# Green card?



## Hezbez (Feb 7, 2009)

I promise I will stop with all the newbie type questions.....soon.....but before I do....

What exactly is a Green Card, and do we need one for going to France?

Thanks


----------



## Zebedee (Oct 3, 2007)

Probably not, but a phone call to your insurance company will tell you.

You should ring them anyway as some companies like to be told when you are going abroad.

Dave


----------



## Zebedee (Oct 3, 2007)

And to answer your next question . . .   

Tell your bank that you will be abroad, and tell them approximately where you will be.

Otherwise they may well block your card as a security measure - thinking it has been pinched by some ghastly foreign person who is trying to empty your account.

Dave


----------



## rayrecrok (Nov 21, 2008)

Hezbez said:


> I promise I will stop with all the newbie type questions.....soon.....but before I do....
> 
> What exactly is a Green Card, and do we need one for going to France?
> 
> Thanks


Hi a quick GOOGLE turned up this, is it what you are after?.

Content Starts Here

--------------------------------------------------------------------------------
Driving abroad - are you insured?
print Driving abroad - are you insured?
Summer holidays are fast approaching and the number of Brits crossing the channel in their cars is set to increase. But driving abroad does statistically increase the risk of accident and hefty repair costs - which can ruin your holiday. So if you are planning on taking your car abroad this summer, whether for a quick booze cruise or a week's holiday in the sun, make sure that you have adequate car and travel insurance. And before you set off, check that your car insurance policy actually does cover you for accident or breakdown abroad.

Before you depart…

To drive in the European Union, it is compulsory to have at least third party car insurance. UK car insurance policies should automatically provide you with a Green Card; also known as the International Motor Certificate. The Green Card is evidence that you have the minimum insurance requirement to drive abroad and is an internationally recognised document. It will only cover your liability to a third party and does not include any damage to your own vehicle or any medical or hospital expenses you may incur.

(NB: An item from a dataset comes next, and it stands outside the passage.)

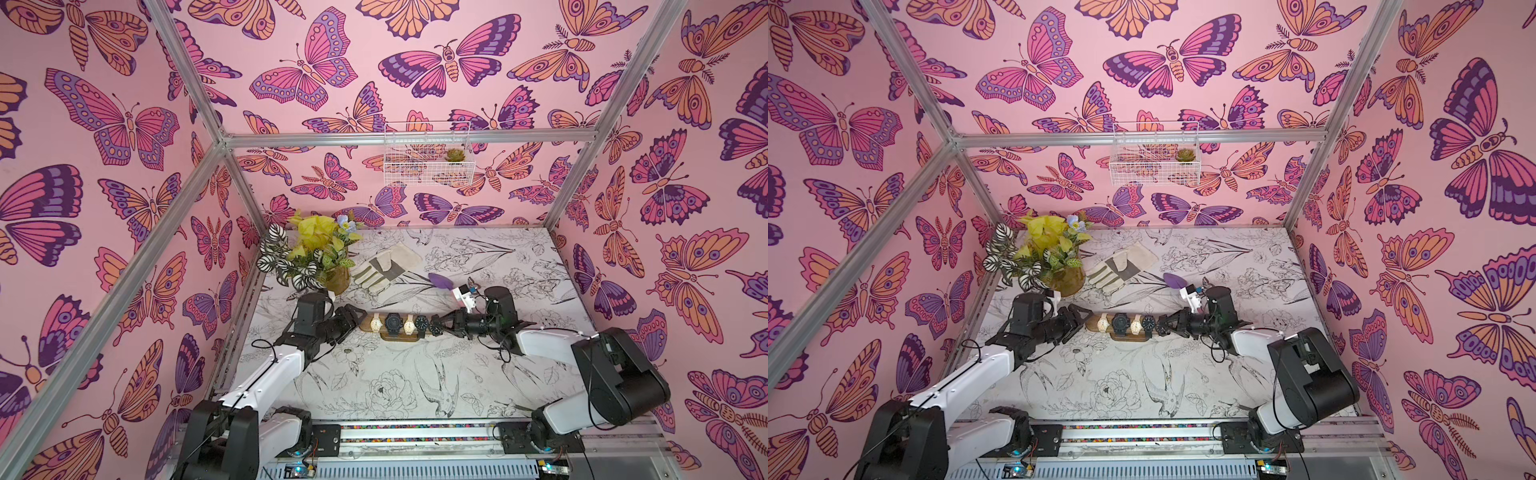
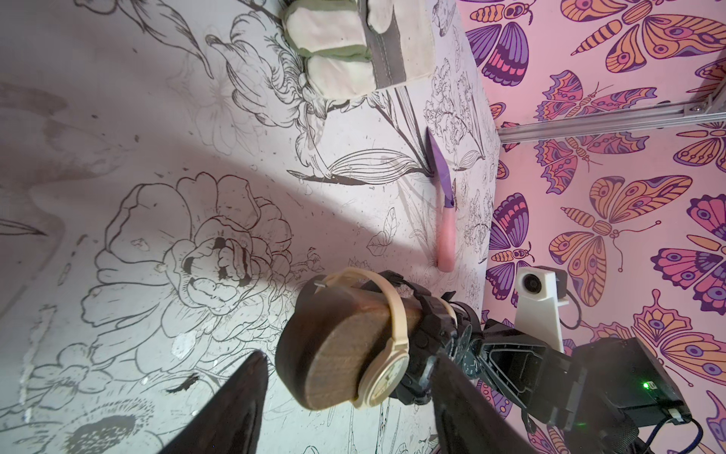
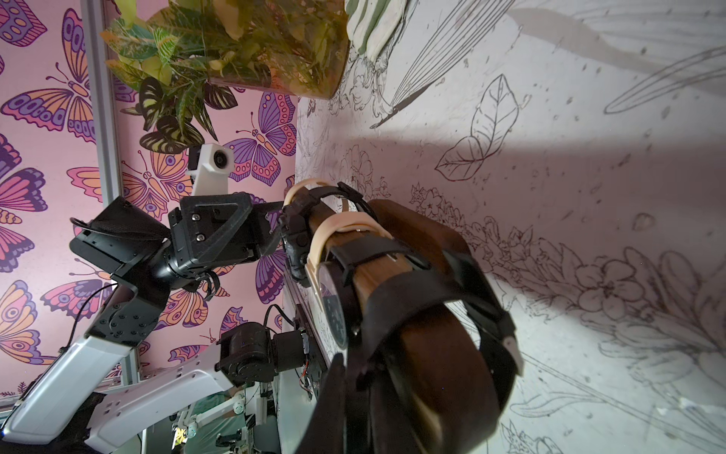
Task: Place watch on stand
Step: Place the watch on the stand.
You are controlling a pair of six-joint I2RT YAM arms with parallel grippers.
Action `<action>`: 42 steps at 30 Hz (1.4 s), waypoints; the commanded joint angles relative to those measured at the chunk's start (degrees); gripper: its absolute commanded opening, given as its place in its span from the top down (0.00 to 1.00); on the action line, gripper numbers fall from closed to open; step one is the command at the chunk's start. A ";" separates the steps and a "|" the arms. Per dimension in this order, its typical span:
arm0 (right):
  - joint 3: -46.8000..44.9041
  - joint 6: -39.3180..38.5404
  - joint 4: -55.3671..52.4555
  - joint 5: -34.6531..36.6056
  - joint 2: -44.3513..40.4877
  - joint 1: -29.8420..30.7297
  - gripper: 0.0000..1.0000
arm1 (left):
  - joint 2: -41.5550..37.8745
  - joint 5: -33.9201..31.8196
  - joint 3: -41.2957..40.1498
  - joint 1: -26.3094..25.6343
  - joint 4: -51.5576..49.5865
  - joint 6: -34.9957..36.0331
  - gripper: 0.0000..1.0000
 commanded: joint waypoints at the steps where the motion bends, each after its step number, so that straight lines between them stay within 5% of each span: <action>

Even if you have comprehensive car insurance in the UK, some insurers will not extend this to trips abroad - they will only offer third party cover. If you want the same level of cover as you have in the UK, call your insurer to discuss your options before you go. They may charge an additional premium. Also, if you are going to share the driving with someone else make sure they are also covered by the policy.

If you do break down abroad, the cost of repairing your car or returning to it to the UK is expensive without insurance. But beware, a European extension to your UK car insurance policy does not automatically include breakdown assistance. European breakdown cover usually includes benefits such as repairing your car at the roadside, the return of your car to the UK if it cannot be driven and the cost of travelling home if your car is stolen as well as legal cover and the delivery cost of replacement parts of they are not available locally.

Even if you are confident that you have the sufficient level of cover for Europe, it is worth informing your insurer that you will be taking your car overseas. Insurers tend to limit the number of days that you can have your car abroad in any one year. If you are unfortunate enough to be involved in an accident abroad it is essential that you contact your insurer as soon as possible.

And don't forget your travel insurance…

Travel insurance should protect you if you need to cancel or cut short your holiday through illness or family bereavement. Travel insurance is also vital when is comes to medical treatment. Medical bills can escalate out of control while you are abroad, not least because there is nothing equivalent to the NHS in any other country. You will be expected to foot the bill personally unless you have adequate travel insurance to cover the costs. Medical and health cover should be for a minimum of £1 million for Europe. Take out a policy that has the benefit of a 24 hour emergency service and assistance.

Always check what is excluded from your travel insurance policy, especially if you are planning on taking part in any hazardous activities. If you have any pre-existing medical conditions then your insurer will expect to know in advance or any future claim might be invalid.

Pre-crossing checklist …

Carry all your insurance documents, car registration documents and full UK driving licence with you at all times 
Make sure your car service is up to date and your car is fully roadworthy 
Adjust your lights so as not to dazzle other road users on the continent 
Familiarise yourself with local road signs and traffic laws - especially things like drink-drive limits 
Some European countries require you to carry things like spare bulbs, warning triangles and reflective jackets 
Make sure the compulsory GB sticker is completely visible on your car 
Check international speed limits - make sure you are familiar with speed limits and the mph/kilometre equivalents. Some countries such as France and Spain automatically reduce these when it rains. 
Remember, it is sensible to carry a first aid kit in the car at all times.


----------



## MrsW (Feb 8, 2009)

The green card shows you are covered by a minimum level of insurance when travelling abroad with a vehicle. Not all companies give you one - we haven't had one for years but always travel with an insurance certificate with us.

Some insurance companies will charge extra for the green card and the continental cover, with others it is part of the policy. We have cover with Zurich Insurance for our car and I phoned them last week as there had been a thread suggesting that without notifying the company each time you travel then you only get minimum cover abroad. However, Zurich assured me that we have full cover for up to 60 days at a stretch, as many times each year as we want to be abroad. We don't even need to notify them in advance.

Newbie - type questions always welcome on this forum, after all, we were all newbies once!


----------



## Tinyk (Mar 18, 2009)

If your insurance cover includes European cover then it will very lightly comply by having the equivalent information on the insurance documents.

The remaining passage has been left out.